The mobility of electrically charged particles depends strongly on their size and on the density of the medium. The mobility of small ions in the lower atmosphere corresponds to a (terminal) speed of about 1 cm/s in an electric field of 100 V/m. Dust particles are slower by a few orders of magnitude, so that the electric conductivity of air is practically that due to the small ions. In the stratosphere and mesosphere (10 - 90 km) air becomes thinner and cosmic radiation intensifies so that the conductivity increases exponentially with height: while the electric conductivity of air near the ground is of the order of 20 fS/m (femtosiemens/metre), in the ionosphere it is already as high as that of the ground. (In the ionosphere, the electric conductivity becomes also anisotropic: the geomagnetic field has an increasing influence on the ion motion.)

The thundercloud charge centres, accumulating tens of coulombs of electricity, are discharged mainly by lightning: cloud flashes (most abundant) cause mutual neutralization of the centres; the lower centre is also discharged to the ground - by negative ground flashes - and charges up the earth (the positive centre is discharged similarly, but by a smaller amount). An excess charge will be left in the upper positive centre, and it leaks by conduction to the surrounding air, about one ampere per thunderstrom cell. Because of the exponentially increasing conductivity, most of this leak current is guided to the ionosphere, where it is distributed over the globe and charges the upper atmosphere to a potential of about 250-300 kV with respect to the ground. This "ionospheric potential" maintains the so-called fair-weather current, whose density is about 2 pA/m2 (picoamperes per square metre). According to Ohm's law, the fair-weather current density and the electric conductivity are associated with a downward electric field, about 100 V/m near the ground. The number of simultaneously active thunder cells ("thunderstorms") over the globe is about 1000-2000, so the whole circuit carries a current of about 1000 amperes.

Why does not the (fair-weather) atmospheric electric field cause a shock of 200 V to a standing human? Because the human is grounded in practice; the poorly conducting air cannot charge up a grounded object. Below a thundercloud, where the ground-level electric field may be tens of kV/m, the situation is different - but then the threat comes from a lightning strike.

The ion balance near the ground can most simply be described by the equation

q = an2 + bnN

where q is ionization, n is the density of small ions (both polarities separately, assumed equal), N is the density of aerosol, and a and b are recombination coefficients, which describe the neutralization of ions with each other or with aerosol particles. a and b are both about 1.6x10-12 m3s-1. Ionization in southern Finland is about 6.6x106 m-3s-1, one fifth or sixth coming from radioactivity.
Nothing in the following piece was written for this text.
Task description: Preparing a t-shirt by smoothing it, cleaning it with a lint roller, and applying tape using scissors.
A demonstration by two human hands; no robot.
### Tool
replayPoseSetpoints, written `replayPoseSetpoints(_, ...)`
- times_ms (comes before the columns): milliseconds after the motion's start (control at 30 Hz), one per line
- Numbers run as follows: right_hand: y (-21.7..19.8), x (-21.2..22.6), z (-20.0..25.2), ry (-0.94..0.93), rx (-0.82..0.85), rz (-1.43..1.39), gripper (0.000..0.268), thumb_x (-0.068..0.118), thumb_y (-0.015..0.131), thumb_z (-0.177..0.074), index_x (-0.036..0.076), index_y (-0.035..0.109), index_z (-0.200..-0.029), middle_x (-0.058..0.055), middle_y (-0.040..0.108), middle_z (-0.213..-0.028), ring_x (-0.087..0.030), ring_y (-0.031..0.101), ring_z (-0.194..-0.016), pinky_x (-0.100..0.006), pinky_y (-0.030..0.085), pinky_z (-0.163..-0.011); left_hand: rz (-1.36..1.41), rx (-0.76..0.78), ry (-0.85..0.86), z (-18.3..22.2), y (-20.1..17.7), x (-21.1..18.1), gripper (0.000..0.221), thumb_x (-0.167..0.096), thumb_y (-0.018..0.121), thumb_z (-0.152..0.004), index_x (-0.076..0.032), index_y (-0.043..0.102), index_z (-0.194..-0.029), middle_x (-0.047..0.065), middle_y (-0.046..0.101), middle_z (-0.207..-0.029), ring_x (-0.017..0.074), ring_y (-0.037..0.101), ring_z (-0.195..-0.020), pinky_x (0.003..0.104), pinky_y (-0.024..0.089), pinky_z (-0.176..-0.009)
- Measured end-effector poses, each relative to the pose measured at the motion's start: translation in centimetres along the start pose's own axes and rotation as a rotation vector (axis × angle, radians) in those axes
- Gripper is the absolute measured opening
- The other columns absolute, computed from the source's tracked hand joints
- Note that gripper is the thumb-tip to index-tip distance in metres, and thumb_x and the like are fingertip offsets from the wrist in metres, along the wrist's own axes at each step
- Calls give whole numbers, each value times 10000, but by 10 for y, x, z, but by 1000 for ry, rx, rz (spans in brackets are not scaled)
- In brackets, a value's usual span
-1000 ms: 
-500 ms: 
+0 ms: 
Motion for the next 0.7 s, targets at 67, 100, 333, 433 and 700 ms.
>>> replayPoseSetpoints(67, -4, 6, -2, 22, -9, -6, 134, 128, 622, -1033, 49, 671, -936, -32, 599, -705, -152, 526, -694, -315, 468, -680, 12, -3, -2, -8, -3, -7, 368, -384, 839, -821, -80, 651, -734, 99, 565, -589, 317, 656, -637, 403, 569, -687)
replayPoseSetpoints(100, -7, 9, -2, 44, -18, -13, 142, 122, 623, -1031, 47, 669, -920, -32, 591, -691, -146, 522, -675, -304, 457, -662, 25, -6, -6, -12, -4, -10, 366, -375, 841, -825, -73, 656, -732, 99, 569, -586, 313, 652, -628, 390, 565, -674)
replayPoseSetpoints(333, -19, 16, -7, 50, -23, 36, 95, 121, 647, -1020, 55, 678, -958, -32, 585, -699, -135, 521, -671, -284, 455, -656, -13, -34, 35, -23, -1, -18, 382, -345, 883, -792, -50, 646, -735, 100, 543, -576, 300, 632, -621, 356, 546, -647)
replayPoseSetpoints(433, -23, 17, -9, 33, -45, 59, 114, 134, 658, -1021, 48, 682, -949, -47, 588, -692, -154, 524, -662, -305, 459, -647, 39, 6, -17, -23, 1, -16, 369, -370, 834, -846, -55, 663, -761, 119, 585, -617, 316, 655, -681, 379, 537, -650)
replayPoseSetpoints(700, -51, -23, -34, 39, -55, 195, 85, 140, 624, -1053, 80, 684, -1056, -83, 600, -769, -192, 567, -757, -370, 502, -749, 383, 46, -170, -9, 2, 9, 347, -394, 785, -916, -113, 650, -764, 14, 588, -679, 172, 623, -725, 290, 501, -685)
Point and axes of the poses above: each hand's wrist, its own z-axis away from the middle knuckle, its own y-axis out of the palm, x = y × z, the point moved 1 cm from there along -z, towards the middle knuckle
The small-ion densities are both about 5x108 m-3 and the aerosol density is more than tenfold, almost 1010 m-3.

It should be noted that the notion "dirt increases electric conductivity" is valid for surfaces, for example insulators, but the matter is contrary for air: dirty (dusty) air has poorer conductivity. However, if the "dirt" is a radioactive pollutant, the higher ionization increases the electric conductivity. Such an episode happened in May 1986, when an iodine cloud from the Chernobyl emission arrived at southern Finland: the electric conductivity grew tenfold, but returned to a lower level in a few days, because the half-life of radioactive iodine is 8 days.
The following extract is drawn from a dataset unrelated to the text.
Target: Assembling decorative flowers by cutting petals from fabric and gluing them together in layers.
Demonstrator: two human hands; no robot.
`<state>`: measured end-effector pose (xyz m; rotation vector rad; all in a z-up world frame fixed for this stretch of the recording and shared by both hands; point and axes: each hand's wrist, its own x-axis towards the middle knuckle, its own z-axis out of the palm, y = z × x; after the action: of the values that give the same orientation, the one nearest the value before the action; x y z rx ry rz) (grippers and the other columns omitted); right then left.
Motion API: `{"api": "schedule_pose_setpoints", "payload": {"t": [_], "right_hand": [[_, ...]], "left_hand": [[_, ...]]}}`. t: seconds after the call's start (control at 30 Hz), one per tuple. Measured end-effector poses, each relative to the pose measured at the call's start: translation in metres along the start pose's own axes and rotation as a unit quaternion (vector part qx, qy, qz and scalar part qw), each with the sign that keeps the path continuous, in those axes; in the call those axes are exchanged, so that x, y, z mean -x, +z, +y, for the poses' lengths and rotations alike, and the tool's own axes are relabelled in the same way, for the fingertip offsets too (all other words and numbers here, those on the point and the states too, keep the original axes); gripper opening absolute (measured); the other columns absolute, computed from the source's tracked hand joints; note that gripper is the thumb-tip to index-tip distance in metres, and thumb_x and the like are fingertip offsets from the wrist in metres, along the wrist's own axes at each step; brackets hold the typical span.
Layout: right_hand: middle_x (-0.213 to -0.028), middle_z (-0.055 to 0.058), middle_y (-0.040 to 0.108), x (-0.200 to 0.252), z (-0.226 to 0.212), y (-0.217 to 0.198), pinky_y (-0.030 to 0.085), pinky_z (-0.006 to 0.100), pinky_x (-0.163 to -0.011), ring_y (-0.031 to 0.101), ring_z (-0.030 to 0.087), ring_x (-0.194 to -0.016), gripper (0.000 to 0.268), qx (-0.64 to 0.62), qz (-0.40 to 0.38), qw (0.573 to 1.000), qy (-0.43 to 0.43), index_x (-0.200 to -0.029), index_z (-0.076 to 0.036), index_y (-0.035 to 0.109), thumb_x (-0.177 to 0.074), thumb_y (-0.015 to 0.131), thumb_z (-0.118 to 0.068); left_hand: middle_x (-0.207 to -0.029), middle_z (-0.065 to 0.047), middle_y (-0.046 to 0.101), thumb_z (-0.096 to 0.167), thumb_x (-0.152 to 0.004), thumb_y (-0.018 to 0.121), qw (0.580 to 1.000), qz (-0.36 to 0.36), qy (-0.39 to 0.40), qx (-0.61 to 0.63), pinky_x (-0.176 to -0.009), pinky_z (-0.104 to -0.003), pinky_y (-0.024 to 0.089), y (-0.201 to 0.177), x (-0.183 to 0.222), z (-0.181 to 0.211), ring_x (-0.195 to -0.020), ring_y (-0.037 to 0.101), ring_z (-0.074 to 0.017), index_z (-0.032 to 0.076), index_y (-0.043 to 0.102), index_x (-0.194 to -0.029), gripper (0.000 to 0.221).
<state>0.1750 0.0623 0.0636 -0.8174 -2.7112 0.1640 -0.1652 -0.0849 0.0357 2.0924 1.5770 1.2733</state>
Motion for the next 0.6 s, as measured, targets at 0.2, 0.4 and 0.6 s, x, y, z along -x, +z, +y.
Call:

Fair-weather atmospheric electricity has been measured in Finland in the 1970's and 1980's. The results are presented in Tapio J. Tuomi: Ten year summary 1977-1986 of atmospheric electricity measured at Helsinki-Vantaa Airport, Finland, Geophysica 25(1-2), 1-20 (1989). Other publications on the subject are Tapio J. Tuomi: Atmospheric electrode effect: approximate theory and wintertime observations. PAGEOPH 119, 31-45 (1980), and Tapio J. Tuomi: The atmospheric electrode effect over snow, J. Atm. Terr. Phys. 44(9), 737-745 (1982).